### What the task asks
Can you write out every line from the start of the records below through the line containing "<point>135,103</point>", leaving out any pictures?

(Records from a data collection)
· · · · · · ·

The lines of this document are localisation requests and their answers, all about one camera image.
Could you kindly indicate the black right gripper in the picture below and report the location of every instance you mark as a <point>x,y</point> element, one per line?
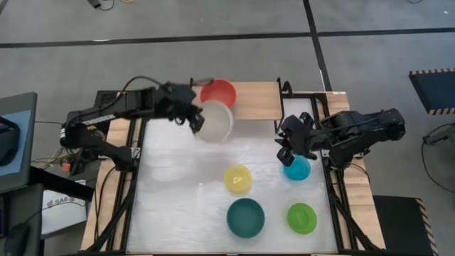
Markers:
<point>300,135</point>

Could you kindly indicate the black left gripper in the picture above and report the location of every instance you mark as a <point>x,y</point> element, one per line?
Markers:
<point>176,101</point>

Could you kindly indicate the small cyan translucent bowl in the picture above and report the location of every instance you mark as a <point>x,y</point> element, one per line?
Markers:
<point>298,170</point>

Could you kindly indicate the large white bowl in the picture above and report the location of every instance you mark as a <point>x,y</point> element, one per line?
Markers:
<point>218,122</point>

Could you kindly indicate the large coral red bowl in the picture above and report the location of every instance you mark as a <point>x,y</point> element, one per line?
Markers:
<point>218,91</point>

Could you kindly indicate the small green translucent bowl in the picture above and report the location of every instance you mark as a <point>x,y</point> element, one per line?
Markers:
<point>302,218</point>

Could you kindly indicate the small yellow translucent bowl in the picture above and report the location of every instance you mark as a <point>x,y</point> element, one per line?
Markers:
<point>237,179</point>

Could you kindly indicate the large teal bowl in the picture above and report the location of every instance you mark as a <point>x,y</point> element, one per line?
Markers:
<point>245,218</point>

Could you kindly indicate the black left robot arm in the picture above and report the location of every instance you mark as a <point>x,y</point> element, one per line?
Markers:
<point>135,103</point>

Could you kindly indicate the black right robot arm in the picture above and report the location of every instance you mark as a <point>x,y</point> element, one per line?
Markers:
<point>362,131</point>

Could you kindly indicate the black clamp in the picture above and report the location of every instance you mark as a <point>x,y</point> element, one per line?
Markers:
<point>287,89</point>

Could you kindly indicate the black perforated box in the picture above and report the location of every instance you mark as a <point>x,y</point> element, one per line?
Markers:
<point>106,97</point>

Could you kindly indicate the black hazard-striped platform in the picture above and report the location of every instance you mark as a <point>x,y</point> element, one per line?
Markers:
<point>394,227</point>

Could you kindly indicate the orange connector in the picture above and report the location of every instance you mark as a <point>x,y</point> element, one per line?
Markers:
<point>66,166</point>

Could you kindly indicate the grey metal stand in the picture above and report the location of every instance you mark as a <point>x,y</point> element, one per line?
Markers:
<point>440,137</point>

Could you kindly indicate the black beam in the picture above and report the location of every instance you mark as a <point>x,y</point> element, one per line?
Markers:
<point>60,183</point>

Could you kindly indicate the dark hazard-striped mat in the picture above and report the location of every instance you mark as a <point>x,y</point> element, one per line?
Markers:
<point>437,90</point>

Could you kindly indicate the white labelled box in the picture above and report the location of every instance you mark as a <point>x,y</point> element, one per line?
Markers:
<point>64,213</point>

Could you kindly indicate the grey side table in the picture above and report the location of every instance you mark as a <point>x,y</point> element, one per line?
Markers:
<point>21,103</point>

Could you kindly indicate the black headset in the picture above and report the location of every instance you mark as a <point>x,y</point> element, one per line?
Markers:
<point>7,142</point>

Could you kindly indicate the black computer mouse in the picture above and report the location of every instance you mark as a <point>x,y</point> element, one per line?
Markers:
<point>17,240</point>

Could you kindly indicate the black aluminium table frame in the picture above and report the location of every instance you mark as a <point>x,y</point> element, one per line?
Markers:
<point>334,206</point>

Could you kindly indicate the wooden shelf with black frame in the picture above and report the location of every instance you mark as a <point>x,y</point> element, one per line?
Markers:
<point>257,101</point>

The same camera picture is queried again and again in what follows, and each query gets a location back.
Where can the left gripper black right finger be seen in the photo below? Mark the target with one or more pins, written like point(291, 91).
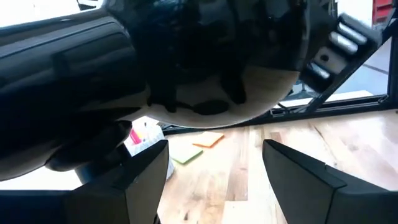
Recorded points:
point(326, 199)

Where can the black aluminium frame rail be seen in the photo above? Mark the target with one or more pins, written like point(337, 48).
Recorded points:
point(342, 109)

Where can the black frame post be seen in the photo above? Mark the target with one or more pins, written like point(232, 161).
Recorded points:
point(393, 62)

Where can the red cabinet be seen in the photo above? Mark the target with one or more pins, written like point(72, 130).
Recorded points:
point(382, 11)

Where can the orange sticky note pad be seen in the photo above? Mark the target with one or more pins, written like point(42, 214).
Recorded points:
point(207, 139)

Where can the black gooseneck desk lamp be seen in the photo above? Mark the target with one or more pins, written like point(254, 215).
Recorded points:
point(186, 46)

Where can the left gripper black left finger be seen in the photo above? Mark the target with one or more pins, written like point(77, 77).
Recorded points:
point(93, 205)

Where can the white textured cup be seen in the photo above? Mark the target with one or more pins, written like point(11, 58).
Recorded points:
point(152, 137)

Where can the green sticky note pad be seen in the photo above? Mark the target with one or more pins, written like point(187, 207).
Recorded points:
point(185, 154)

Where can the pink marker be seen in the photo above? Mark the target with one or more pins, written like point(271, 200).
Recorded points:
point(135, 137)

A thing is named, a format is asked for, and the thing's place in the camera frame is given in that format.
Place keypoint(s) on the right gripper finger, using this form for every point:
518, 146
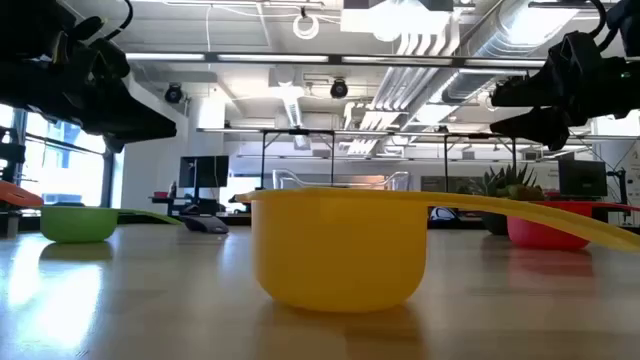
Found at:
535, 92
540, 125

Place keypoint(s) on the green measuring cup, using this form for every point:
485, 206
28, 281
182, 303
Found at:
77, 225

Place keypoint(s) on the orange measuring cup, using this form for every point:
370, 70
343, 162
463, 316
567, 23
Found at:
17, 196

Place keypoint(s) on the red measuring cup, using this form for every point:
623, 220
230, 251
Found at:
545, 235

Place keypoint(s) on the purple measuring cup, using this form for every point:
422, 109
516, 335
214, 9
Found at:
207, 225

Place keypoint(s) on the yellow measuring cup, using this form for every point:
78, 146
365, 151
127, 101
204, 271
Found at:
340, 250

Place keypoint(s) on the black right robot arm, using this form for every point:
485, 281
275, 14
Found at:
627, 20

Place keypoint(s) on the clear plastic basket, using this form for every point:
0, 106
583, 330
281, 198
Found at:
340, 182

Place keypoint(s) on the black computer monitor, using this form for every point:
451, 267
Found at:
202, 171
582, 178

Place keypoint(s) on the potted succulent plant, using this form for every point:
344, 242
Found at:
505, 185

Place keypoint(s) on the black background stand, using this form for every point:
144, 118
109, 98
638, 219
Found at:
10, 155

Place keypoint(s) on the blue white rounded object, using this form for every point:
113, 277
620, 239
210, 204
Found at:
442, 216

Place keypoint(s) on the black overhead light bar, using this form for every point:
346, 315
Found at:
335, 60

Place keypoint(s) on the black round ceiling camera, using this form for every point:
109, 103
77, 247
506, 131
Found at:
339, 89
173, 94

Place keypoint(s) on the black background workstation frame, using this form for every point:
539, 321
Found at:
300, 132

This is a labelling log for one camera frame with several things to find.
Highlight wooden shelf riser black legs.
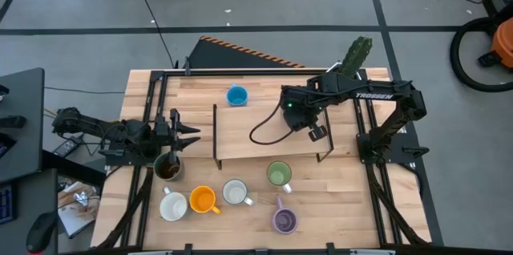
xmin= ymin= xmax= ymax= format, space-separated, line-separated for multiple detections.
xmin=212 ymin=96 xmax=334 ymax=171

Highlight black computer mouse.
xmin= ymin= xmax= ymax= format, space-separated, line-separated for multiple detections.
xmin=26 ymin=209 xmax=59 ymax=255

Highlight black handheld device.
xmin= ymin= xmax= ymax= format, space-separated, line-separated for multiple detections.
xmin=0 ymin=115 xmax=27 ymax=129

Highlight plain white mug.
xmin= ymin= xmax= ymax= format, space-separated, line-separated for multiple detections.
xmin=159 ymin=185 xmax=188 ymax=222

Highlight lilac bubble mug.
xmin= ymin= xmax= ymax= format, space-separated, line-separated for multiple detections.
xmin=271 ymin=195 xmax=298 ymax=235

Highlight light blue faceted mug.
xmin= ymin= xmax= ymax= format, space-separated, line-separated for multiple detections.
xmin=226 ymin=82 xmax=249 ymax=107

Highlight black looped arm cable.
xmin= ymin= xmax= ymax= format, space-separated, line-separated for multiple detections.
xmin=248 ymin=100 xmax=296 ymax=146

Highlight green and white mug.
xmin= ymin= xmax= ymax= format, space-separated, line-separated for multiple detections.
xmin=266 ymin=160 xmax=293 ymax=195

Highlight dark speckled teal mug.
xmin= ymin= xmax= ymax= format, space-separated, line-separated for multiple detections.
xmin=153 ymin=152 xmax=184 ymax=183

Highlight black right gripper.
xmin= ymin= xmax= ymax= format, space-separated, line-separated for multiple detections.
xmin=280 ymin=84 xmax=321 ymax=132

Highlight orange yellow mug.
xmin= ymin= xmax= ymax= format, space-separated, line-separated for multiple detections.
xmin=188 ymin=185 xmax=221 ymax=215

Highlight smartphone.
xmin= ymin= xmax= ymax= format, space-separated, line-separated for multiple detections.
xmin=0 ymin=132 xmax=17 ymax=159

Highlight black power adapter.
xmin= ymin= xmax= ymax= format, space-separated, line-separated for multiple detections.
xmin=51 ymin=137 xmax=84 ymax=159

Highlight dark grey desk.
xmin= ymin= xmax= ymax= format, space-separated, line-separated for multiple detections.
xmin=0 ymin=67 xmax=45 ymax=184
xmin=0 ymin=168 xmax=59 ymax=255

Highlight white mug blue leaf pattern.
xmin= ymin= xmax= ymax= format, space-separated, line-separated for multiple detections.
xmin=221 ymin=178 xmax=255 ymax=207

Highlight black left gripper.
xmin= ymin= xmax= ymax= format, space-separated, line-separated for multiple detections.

· · · · · · ·

### Answer space
The lines of this document are localisation requests and their answers, all about one camera image.
Could you kindly indicate the black right gripper in the picture below and report the location of every instance you mark as a <point>x,y</point> element, one per line?
Markers:
<point>300,135</point>

Could you kindly indicate the black left gripper in the picture above and report the location of every instance you mark as a <point>x,y</point> element, one per line?
Markers:
<point>176,101</point>

Could you kindly indicate the small cyan translucent bowl in the picture above and report the location of every instance you mark as a <point>x,y</point> element, one per line?
Markers:
<point>298,170</point>

Could you kindly indicate the large white bowl in the picture above and report the location of every instance you mark as a <point>x,y</point> element, one per line?
Markers:
<point>218,122</point>

Could you kindly indicate the large coral red bowl in the picture above and report the location of every instance you mark as a <point>x,y</point> element, one per line?
Markers:
<point>218,91</point>

Could you kindly indicate the small green translucent bowl in the picture above and report the location of every instance you mark as a <point>x,y</point> element, one per line?
Markers:
<point>302,218</point>

Could you kindly indicate the small yellow translucent bowl in the picture above and report the location of every instance you mark as a <point>x,y</point> element, one per line?
Markers:
<point>237,179</point>

Could you kindly indicate the large teal bowl in the picture above and report the location of every instance you mark as a <point>x,y</point> element, one per line?
Markers:
<point>245,218</point>

Could you kindly indicate the black left robot arm in the picture above and report the location of every instance you mark as a <point>x,y</point> element, one per line?
Markers:
<point>135,103</point>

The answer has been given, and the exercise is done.